* Assigned task *
Here is a listing. Set it down again exactly.
=== Section Start ===
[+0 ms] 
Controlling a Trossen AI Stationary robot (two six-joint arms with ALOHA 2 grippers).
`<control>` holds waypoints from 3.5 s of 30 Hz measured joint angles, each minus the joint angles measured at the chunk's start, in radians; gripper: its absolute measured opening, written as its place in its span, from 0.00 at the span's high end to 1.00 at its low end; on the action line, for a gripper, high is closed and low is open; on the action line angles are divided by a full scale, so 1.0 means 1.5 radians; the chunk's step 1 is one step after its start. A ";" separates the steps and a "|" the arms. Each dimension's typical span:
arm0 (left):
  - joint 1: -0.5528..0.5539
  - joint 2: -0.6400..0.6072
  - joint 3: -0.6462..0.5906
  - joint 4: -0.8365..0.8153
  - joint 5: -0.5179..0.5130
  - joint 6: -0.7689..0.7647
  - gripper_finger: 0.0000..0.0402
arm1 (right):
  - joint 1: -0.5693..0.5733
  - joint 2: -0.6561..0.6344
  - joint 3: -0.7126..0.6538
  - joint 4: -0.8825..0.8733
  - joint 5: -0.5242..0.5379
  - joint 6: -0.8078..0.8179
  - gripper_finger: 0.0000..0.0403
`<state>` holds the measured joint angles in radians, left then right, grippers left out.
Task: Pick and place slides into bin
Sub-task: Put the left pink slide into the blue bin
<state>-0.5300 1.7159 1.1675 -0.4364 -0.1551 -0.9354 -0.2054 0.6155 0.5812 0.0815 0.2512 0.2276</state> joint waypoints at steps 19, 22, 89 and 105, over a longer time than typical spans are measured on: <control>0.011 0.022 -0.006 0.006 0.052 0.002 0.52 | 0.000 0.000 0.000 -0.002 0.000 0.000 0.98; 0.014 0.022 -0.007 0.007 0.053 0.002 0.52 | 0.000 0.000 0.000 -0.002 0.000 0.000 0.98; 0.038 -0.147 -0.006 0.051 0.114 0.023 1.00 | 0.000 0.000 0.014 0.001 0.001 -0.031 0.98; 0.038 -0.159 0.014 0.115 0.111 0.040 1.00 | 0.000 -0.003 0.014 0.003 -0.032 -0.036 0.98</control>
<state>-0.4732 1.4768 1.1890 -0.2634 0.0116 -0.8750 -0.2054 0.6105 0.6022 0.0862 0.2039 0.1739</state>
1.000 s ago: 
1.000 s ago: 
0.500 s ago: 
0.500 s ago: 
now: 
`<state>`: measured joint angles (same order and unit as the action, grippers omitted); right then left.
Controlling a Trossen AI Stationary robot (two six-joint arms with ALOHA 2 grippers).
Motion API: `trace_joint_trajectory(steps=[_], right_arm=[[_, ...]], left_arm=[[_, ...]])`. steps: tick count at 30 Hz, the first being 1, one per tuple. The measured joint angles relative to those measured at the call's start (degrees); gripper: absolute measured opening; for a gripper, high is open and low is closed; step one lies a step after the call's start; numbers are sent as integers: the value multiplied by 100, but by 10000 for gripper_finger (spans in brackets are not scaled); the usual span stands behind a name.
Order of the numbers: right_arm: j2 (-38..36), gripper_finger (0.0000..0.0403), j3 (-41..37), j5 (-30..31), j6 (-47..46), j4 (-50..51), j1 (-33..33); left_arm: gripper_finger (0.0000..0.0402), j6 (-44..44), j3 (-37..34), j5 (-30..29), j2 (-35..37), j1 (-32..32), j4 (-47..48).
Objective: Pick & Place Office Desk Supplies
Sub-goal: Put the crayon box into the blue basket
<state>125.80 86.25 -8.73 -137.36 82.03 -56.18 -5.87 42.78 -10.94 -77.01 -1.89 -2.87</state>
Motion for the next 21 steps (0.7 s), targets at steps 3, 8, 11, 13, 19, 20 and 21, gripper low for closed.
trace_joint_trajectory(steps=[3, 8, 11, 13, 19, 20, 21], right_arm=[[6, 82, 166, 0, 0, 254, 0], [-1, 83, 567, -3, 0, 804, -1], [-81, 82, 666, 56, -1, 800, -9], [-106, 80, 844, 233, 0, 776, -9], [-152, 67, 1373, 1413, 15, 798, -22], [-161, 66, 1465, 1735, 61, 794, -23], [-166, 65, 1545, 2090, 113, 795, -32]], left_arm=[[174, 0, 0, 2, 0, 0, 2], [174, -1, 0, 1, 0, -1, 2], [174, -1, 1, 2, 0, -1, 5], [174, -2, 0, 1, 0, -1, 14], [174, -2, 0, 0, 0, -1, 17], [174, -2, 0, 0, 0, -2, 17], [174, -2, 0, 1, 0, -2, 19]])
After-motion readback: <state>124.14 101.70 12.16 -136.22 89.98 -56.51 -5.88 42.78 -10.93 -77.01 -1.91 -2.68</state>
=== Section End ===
* Finished task *
[+0 ms] 
Controlling a Trossen AI Stationary robot (two six-joint arms with ALOHA 2 grippers).
`<control>` holds waypoints from 3.5 s of 30 Hz measured joint angles, each minus the joint angles measured at the chunk's start, in radians; gripper: its absolute measured opening, written as its place in its span, from 0.00 at the span's high end to 1.00 at its low end; on the action line, for a gripper, high is closed and low is open; on the action line angles are divided by a full scale, so 1.0 means 1.5 radians; the chunk's step 1 is one step after its start. A ";" separates the steps and a "|" the arms. Each dimension's typical span:
arm0 (left):
  - joint 1: -0.5528..0.5539
  - joint 2: -0.6400..0.6072
  - joint 3: -0.6462..0.5906
  - joint 4: -0.8365..0.8153
  - joint 5: -0.5179..0.5130
  - joint 6: -0.7689..0.7647
  - gripper_finger: 0.0000..0.0402
arm1 (right):
  - joint 1: -0.5693..0.5733
  - joint 2: -0.6561..0.6344
  - joint 3: -0.7126..0.6538
  - joint 4: -0.8825..0.8733
  - joint 5: -0.5242..0.5379
  - joint 6: -0.8078..0.8179
  - gripper_finger: 0.0000..0.0403
`<state>` holds the measured joint angles in radians, left then right, grippers left out.
Task: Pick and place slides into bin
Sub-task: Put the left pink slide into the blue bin
<state>-0.5300 1.7159 1.1675 -0.4364 -0.1551 -0.9354 -0.2054 0.6155 0.5812 0.0815 0.2512 0.2276</state> joint waypoints at steps 19, 22, 89 and 105, over a longer time than typical spans are measured on: <control>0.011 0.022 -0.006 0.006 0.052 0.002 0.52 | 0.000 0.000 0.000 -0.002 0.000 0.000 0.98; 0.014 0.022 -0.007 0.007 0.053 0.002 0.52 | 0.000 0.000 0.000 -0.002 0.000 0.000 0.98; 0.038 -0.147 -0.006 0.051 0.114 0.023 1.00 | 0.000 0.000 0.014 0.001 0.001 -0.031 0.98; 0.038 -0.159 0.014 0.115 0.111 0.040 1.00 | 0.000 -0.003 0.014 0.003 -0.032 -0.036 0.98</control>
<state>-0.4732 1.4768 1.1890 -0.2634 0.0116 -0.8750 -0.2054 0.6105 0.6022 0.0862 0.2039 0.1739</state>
1.000 s ago: 
1.000 s ago: 
0.500 s ago: 
0.500 s ago: 
now: 
`<state>`: measured joint angles (same order and unit as the action, grippers omitted); right then left.
Controlling a Trossen AI Stationary robot (two six-joint arms with ALOHA 2 grippers).
Motion API: `trace_joint_trajectory(steps=[_], right_arm=[[_, ...]], left_arm=[[_, ...]])`. steps: tick count at 30 Hz, the first being 1, one per tuple. The measured joint angles relative to those measured at the call's start (degrees); gripper: absolute measured opening; for a gripper, high is open and low is closed; step one lies a step after the call's start; numbers are sent as integers: the value multiplied by 100, but by 10000 for gripper_finger (spans in brackets are not scaled); the usual span stands behind a name.
Order of the numbers: right_arm: j2 (-38..36), gripper_finger (0.0000..0.0403), j3 (-41..37), j5 (-30..31), j6 (-47..46), j4 (-50..51), j1 (-33..33); left_arm: gripper_finger (0.0000..0.0402), j6 (-44..44), j3 (-37..34), j5 (-30..29), j2 (-35..37), j1 (-32..32), j4 (-47..48).
Objective: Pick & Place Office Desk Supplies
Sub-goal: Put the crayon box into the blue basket
<state>125.80 86.25 -8.73 -137.36 82.03 -56.18 -5.87 42.78 -10.94 -77.01 -1.89 -2.87</state>
Motion for the next 21 steps (0.7 s), targets at steps 3, 8, 11, 13, 19, 20 and 21, gripper low for closed.
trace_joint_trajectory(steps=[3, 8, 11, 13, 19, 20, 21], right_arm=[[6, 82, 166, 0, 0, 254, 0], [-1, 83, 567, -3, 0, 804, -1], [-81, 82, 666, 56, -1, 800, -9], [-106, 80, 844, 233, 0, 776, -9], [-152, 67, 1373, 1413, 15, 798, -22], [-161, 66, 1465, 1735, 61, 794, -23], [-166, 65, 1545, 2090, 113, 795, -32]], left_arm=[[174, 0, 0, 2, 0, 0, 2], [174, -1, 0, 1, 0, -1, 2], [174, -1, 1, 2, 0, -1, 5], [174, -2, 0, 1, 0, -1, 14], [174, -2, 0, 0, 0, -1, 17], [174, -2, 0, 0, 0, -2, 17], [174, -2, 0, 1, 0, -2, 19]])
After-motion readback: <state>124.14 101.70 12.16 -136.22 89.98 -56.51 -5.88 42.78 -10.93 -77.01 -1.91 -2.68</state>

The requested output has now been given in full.